--- Aim of the task ---
Stop after the line containing "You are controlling": print each line exactly from the first line of the listing up to that point.

** Opening Collected material block **

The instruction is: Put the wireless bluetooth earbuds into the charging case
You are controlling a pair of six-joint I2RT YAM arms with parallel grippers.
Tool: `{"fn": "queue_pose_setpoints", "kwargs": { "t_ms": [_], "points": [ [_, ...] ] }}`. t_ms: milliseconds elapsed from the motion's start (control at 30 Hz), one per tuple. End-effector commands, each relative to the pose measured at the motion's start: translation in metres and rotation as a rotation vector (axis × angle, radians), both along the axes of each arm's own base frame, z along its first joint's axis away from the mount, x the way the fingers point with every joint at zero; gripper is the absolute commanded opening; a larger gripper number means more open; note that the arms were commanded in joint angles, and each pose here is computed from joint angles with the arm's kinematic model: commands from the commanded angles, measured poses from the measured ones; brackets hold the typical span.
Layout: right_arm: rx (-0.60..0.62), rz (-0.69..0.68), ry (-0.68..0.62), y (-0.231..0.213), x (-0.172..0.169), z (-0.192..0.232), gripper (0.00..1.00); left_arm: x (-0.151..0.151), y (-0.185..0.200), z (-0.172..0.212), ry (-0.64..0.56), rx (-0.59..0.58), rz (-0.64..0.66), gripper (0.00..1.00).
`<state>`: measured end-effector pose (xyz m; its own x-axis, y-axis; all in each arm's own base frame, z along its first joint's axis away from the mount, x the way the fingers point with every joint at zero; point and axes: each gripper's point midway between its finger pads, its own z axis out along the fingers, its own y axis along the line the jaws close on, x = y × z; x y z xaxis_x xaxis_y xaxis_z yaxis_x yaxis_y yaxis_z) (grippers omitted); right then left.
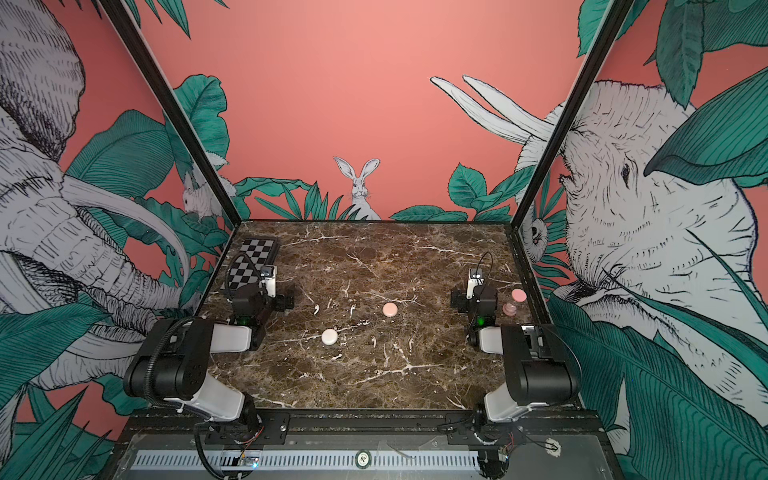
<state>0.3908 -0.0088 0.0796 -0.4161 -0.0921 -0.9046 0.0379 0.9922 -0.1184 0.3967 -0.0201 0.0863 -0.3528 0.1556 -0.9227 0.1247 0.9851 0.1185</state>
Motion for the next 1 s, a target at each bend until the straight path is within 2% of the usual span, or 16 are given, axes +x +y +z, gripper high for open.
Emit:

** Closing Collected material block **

--- Task output ---
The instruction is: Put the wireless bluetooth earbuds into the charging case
You are controlling a pair of six-joint I2RT YAM arms with parallel grippers.

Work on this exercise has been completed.